Discussion with Steward Bryant and Alia Atlas as part of IESG review
resulted in coverage of IPFIX and improvements to document coverage
of MPLS FRR, and IP/LDP FRR, plus some corrections to the text
elsewhere.
6. IANA Considerations
This memo includes no request to IANA.
7. Security Considerations
This document reviews forwarding behavior specified elsewhere and
points out compliance and performance requirements. As such it
introduces no new security requirements or concerns.
Discussion of hardware support and other equipment hardening against
DoS attack can be found in Section 2.6.1. Section 3.6 provides a
list of question regarding DoS to be asked of suppliers. Section 4.6
suggests types of testing that can provide some assurance of the
effectiveness of supplier DoS hardening claims.
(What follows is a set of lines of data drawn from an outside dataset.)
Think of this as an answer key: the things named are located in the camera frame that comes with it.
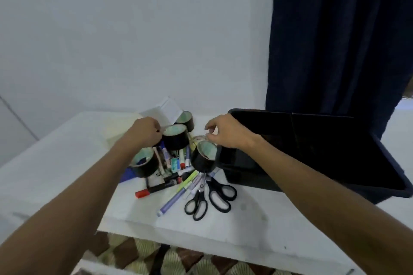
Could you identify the person's right forearm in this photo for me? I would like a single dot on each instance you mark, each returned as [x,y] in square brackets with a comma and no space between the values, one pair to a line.
[322,200]

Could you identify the red capped white marker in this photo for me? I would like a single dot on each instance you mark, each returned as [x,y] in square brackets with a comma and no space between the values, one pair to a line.
[182,166]

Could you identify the black plastic tray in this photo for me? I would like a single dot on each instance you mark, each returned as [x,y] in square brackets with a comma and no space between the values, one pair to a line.
[322,149]

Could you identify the blue mesh pencil pouch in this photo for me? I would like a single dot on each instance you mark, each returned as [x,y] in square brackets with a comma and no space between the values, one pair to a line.
[127,175]

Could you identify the person's left forearm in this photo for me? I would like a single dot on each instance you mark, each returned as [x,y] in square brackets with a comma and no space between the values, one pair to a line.
[64,213]

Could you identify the yellow clear tape roll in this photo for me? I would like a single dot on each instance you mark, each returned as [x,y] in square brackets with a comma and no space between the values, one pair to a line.
[195,139]

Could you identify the red capped black marker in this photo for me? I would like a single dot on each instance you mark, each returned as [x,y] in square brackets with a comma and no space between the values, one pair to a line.
[142,193]

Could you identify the dark blue curtain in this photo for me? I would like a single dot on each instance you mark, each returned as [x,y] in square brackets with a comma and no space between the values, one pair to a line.
[338,42]

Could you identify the person's right hand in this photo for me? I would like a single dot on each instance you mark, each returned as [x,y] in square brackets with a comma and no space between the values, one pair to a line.
[234,133]

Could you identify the cream pen holder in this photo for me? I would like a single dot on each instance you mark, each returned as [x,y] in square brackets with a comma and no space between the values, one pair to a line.
[117,129]

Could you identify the clear tiered organizer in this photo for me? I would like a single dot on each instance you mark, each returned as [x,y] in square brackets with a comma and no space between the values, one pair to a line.
[164,112]

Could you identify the person's left hand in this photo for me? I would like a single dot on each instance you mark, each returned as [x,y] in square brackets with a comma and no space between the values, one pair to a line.
[143,134]

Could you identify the pile of pens and markers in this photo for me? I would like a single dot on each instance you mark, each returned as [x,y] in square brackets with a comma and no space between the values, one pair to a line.
[180,187]

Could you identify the patterned floor mat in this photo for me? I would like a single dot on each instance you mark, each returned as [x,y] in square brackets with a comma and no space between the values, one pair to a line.
[193,258]

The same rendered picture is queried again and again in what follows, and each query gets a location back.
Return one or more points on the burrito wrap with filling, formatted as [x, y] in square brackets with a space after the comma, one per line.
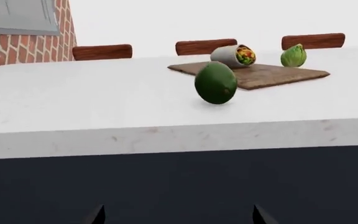
[235, 56]

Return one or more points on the brown wooden chair back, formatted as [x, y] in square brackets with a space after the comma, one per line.
[197, 46]
[102, 51]
[317, 40]

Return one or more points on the grey framed window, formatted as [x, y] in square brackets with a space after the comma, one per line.
[17, 16]

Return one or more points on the dark navy counter cabinet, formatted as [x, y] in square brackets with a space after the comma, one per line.
[179, 186]

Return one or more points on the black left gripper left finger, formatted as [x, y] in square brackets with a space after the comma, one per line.
[99, 215]

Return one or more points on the dark green avocado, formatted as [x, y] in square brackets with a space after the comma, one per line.
[215, 83]

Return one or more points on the wooden cutting board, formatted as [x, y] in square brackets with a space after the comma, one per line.
[267, 75]

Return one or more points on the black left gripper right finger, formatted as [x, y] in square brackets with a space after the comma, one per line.
[261, 216]

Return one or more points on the light green cabbage head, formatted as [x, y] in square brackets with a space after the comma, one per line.
[293, 56]

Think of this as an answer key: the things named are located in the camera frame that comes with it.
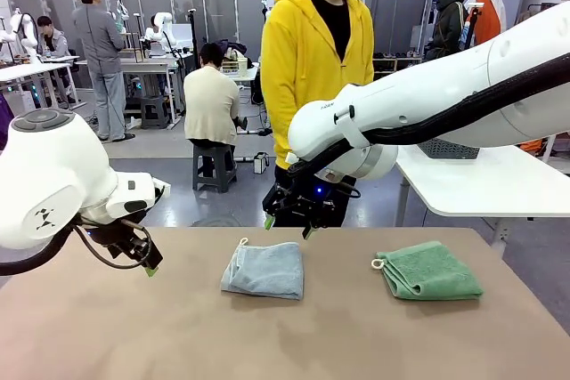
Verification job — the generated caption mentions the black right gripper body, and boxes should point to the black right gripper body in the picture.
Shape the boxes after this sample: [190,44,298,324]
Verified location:
[261,173,336,223]

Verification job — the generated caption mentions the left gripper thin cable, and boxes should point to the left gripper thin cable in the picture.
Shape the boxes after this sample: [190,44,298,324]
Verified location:
[73,218,153,271]

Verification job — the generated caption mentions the black stand with white top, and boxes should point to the black stand with white top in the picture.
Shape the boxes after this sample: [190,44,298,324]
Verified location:
[458,1,486,50]

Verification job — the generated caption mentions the white lab desk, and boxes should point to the white lab desk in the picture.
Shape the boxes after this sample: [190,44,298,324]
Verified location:
[0,61,86,136]

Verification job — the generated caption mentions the small white floor device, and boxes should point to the small white floor device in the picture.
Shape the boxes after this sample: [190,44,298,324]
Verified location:
[252,151,271,175]

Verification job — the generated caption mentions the mannequin white shirt orange trousers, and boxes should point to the mannequin white shirt orange trousers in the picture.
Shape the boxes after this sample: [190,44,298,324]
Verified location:
[517,138,558,158]

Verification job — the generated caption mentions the grey plastic stool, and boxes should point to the grey plastic stool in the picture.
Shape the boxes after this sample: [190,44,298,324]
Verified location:
[191,142,239,195]

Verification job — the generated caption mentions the right arm thick black hose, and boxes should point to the right arm thick black hose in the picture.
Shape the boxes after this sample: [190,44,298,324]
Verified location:
[286,53,570,177]

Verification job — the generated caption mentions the mannequin orange garment tan cap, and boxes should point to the mannequin orange garment tan cap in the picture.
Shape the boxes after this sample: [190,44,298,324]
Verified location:
[471,0,508,47]

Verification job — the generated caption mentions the grey mesh basket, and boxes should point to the grey mesh basket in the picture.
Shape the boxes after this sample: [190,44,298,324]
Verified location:
[417,137,483,161]

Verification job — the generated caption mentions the seated person grey jacket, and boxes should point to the seated person grey jacket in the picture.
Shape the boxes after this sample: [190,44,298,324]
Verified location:
[36,15,75,105]

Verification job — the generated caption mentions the white rectangular table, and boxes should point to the white rectangular table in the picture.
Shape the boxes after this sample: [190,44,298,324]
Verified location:
[394,143,570,262]

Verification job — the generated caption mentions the seated person cream sweater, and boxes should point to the seated person cream sweater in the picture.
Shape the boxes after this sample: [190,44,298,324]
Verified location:
[183,43,250,150]

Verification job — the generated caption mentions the mannequin in black jacket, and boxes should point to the mannequin in black jacket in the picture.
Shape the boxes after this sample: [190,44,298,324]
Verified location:
[425,0,474,63]

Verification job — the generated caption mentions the green towel with white loop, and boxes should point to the green towel with white loop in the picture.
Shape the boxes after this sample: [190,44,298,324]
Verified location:
[370,240,485,302]

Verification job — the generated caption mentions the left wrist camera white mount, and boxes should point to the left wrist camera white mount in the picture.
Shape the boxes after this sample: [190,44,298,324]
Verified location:
[151,176,172,204]

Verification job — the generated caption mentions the black step stool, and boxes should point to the black step stool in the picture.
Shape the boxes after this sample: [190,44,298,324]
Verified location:
[139,94,174,131]

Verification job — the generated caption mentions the standing man grey jacket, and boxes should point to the standing man grey jacket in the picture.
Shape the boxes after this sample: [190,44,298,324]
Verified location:
[71,0,137,143]

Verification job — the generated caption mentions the arm thick black hose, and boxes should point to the arm thick black hose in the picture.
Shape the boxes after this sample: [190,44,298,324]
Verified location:
[0,222,76,278]
[286,53,570,177]

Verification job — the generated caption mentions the person in yellow hoodie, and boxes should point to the person in yellow hoodie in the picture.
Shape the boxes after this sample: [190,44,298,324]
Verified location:
[260,0,376,229]

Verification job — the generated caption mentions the black tripod pole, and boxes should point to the black tripod pole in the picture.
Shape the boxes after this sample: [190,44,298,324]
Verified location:
[186,8,200,59]

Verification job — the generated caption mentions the left arm thick black hose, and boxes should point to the left arm thick black hose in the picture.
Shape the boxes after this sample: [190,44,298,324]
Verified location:
[0,222,76,278]

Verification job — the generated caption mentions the light blue towel with loop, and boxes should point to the light blue towel with loop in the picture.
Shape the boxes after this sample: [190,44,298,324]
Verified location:
[220,237,305,302]

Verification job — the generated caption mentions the grey work table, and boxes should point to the grey work table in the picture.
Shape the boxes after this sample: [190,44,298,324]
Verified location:
[119,57,186,130]

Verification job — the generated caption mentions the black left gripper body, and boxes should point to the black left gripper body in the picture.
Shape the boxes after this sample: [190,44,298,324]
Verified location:
[78,214,151,262]

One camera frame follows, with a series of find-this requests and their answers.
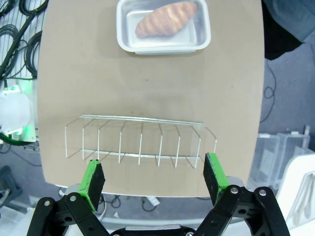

Knowledge of potential performance shortcomings may serve to help new
implementations avoid pitfalls. It is unlikely that such knowledge
could be the basis of new denial of service as these pitfalls are
already widely known in the service provider community and among
leading equipment suppliers. In practice extreme data and packet
rate are needed to affect existing equipment and to affect networks
that may be still vulnerable due to failure to implement adequate
protection. The extreme data and packet rates make this type of
denial of service unlikely and make undetectable denial of service of
this type impossible.
The set of normative references each contain security considerations.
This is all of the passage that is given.